Aim of the task: Wherever the string "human" shows up in the data below, copy the whole line.

Entries taken from a collection
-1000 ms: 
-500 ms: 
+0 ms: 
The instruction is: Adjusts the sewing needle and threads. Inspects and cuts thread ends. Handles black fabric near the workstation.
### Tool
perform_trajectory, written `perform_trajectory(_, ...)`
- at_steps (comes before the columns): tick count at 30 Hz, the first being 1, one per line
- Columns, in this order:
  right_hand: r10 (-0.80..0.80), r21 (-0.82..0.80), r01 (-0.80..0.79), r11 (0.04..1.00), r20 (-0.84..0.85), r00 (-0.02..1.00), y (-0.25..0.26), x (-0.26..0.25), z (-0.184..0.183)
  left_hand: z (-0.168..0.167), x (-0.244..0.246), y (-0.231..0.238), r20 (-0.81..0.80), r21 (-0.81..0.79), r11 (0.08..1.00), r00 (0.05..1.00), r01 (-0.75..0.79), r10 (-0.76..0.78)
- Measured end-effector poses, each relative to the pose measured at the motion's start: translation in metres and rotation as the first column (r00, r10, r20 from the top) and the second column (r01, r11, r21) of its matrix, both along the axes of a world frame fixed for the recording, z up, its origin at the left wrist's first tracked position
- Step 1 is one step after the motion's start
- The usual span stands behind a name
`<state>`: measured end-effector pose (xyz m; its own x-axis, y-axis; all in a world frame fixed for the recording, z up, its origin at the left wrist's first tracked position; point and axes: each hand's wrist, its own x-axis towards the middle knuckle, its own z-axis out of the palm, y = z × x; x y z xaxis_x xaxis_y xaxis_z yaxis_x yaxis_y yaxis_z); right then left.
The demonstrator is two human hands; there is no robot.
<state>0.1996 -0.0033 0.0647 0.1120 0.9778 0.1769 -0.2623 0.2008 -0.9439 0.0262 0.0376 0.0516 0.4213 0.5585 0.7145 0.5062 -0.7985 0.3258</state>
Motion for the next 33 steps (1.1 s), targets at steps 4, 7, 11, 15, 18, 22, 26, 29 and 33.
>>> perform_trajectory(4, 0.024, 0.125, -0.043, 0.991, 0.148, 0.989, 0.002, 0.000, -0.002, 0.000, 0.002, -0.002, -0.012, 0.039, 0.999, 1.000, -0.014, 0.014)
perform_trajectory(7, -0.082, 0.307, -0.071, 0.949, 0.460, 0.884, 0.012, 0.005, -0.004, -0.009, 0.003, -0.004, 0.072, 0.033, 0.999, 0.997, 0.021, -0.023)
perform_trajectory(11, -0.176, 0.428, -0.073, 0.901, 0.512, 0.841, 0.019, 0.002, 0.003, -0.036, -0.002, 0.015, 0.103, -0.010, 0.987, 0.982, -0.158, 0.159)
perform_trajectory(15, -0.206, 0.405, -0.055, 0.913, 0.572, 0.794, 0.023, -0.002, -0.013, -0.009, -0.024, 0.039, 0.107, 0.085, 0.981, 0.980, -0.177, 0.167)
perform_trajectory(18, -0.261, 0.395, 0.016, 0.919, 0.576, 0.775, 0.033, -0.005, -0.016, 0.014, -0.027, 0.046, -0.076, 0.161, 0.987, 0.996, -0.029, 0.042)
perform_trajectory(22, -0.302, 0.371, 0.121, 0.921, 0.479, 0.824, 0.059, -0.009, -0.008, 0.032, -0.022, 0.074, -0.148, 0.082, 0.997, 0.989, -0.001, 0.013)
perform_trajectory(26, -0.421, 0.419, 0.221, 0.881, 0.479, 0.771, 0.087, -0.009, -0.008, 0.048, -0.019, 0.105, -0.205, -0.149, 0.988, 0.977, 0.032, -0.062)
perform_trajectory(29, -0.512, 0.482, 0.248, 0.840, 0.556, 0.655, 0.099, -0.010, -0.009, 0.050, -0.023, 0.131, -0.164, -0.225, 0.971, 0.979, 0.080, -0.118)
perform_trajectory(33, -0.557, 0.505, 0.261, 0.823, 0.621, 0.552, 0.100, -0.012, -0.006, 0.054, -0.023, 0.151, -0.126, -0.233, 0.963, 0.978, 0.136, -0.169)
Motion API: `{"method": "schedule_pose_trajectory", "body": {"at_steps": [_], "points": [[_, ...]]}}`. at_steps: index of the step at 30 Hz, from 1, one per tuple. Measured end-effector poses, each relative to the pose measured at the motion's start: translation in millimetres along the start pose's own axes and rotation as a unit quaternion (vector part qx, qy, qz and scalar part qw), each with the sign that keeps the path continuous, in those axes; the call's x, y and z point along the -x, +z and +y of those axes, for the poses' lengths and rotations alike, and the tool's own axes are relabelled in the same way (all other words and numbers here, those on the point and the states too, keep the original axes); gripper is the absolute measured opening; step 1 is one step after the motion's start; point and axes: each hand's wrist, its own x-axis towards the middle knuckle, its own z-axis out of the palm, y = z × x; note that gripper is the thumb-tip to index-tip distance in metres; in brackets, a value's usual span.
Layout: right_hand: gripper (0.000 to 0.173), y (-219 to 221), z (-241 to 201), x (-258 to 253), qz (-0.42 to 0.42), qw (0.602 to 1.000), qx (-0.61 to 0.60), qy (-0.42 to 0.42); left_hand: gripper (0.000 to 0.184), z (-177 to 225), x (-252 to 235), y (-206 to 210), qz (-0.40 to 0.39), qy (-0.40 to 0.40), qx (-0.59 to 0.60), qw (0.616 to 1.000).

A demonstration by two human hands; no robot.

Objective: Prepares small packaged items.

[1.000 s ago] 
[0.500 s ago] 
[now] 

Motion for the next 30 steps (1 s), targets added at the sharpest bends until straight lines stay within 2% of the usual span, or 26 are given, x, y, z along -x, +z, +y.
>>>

Solution:
The demonstrator is two human hands; there is no robot.
A demonstration by two human hands; no robot.

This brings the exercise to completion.